[Items from a dataset]
★ ★ ★
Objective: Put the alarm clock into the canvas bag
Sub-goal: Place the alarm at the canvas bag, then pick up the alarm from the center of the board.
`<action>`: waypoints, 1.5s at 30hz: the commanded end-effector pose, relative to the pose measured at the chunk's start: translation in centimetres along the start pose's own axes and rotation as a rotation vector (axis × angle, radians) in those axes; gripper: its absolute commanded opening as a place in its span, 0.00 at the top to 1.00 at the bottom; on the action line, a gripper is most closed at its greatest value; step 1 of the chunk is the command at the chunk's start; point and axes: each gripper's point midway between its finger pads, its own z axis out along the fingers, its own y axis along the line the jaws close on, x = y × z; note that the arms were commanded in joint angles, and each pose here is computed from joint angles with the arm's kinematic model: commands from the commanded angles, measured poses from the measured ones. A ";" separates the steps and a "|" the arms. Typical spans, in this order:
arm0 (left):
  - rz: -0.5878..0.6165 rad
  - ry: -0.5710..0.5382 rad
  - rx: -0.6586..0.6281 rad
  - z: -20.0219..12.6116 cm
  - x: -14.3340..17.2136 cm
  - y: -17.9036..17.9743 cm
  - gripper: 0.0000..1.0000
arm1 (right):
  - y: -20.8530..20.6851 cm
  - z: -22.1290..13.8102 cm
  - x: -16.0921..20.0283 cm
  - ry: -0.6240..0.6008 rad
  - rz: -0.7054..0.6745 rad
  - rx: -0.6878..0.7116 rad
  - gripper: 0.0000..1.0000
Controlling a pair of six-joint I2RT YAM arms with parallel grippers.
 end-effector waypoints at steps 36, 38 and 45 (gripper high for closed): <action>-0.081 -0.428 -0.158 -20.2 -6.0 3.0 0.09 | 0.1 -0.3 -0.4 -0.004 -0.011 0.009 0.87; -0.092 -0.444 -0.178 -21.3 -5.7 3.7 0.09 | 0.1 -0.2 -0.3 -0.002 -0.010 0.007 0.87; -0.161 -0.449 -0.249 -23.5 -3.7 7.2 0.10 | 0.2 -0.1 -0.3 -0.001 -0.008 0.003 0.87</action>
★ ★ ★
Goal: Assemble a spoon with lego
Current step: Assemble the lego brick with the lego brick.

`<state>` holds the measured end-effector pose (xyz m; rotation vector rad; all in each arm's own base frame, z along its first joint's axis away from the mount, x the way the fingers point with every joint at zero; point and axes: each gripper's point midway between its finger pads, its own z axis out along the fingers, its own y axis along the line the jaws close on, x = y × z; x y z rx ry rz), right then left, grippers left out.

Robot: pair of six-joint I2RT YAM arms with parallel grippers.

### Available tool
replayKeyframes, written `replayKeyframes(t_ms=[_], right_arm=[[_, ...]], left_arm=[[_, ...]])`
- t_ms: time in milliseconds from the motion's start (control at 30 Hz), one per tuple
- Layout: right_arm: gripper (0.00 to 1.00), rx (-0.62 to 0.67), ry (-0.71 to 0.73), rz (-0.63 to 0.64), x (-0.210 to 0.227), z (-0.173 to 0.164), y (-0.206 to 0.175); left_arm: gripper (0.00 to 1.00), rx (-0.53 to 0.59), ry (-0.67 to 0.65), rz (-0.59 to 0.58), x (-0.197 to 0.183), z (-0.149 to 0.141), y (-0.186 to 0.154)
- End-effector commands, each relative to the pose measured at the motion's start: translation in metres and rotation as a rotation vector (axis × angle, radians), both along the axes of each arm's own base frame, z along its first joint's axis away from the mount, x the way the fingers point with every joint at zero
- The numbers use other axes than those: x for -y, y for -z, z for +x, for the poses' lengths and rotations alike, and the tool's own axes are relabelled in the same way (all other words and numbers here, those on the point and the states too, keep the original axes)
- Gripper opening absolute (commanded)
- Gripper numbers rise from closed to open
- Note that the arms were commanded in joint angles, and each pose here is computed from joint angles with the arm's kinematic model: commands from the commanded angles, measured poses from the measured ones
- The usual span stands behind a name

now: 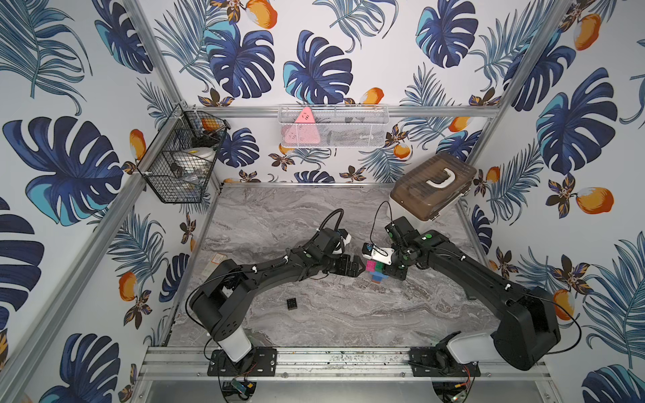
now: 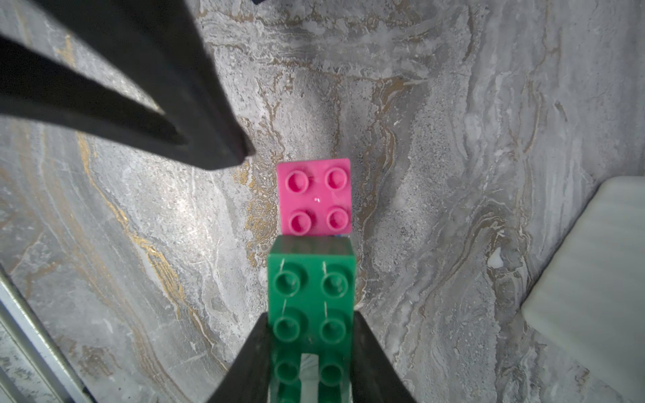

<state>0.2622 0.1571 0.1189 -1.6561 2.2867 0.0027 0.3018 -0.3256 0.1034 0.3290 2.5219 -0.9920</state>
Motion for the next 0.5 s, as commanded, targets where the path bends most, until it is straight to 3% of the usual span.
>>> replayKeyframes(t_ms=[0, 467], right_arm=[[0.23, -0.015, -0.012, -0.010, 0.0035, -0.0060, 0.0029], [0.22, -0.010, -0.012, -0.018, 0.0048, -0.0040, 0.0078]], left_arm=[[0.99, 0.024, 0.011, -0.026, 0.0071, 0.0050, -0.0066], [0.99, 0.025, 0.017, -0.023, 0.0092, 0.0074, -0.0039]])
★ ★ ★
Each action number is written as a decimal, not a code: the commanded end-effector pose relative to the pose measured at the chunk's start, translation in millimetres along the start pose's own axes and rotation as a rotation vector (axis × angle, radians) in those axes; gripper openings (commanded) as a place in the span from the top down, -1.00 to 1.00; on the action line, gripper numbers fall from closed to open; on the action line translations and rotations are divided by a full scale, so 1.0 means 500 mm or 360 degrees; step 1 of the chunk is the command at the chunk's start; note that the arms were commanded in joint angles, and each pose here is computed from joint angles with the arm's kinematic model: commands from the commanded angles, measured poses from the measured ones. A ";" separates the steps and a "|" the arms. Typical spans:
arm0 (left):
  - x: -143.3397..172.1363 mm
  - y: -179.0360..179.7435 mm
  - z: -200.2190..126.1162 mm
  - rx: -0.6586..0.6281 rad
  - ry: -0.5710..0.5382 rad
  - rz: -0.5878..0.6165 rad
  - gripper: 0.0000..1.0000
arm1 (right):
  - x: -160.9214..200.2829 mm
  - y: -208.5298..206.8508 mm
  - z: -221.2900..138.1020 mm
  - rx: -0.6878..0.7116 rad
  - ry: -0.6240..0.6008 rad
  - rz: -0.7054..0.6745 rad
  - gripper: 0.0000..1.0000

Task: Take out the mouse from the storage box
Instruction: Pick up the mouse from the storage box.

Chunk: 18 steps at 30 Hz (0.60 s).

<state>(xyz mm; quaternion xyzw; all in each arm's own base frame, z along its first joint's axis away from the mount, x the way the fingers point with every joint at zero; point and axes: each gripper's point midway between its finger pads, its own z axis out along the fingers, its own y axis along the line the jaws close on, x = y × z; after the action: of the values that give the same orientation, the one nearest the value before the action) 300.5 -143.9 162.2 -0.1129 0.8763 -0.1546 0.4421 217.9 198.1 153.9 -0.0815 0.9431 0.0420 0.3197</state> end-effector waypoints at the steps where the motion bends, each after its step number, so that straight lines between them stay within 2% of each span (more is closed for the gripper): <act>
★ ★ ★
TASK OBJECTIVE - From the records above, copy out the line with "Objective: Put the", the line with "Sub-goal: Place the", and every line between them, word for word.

ANSWER SECTION -
Objective: Put the alarm clock into the canvas bag
Sub-goal: Place the alarm at the canvas bag, then pick up the alarm from the center of the board.

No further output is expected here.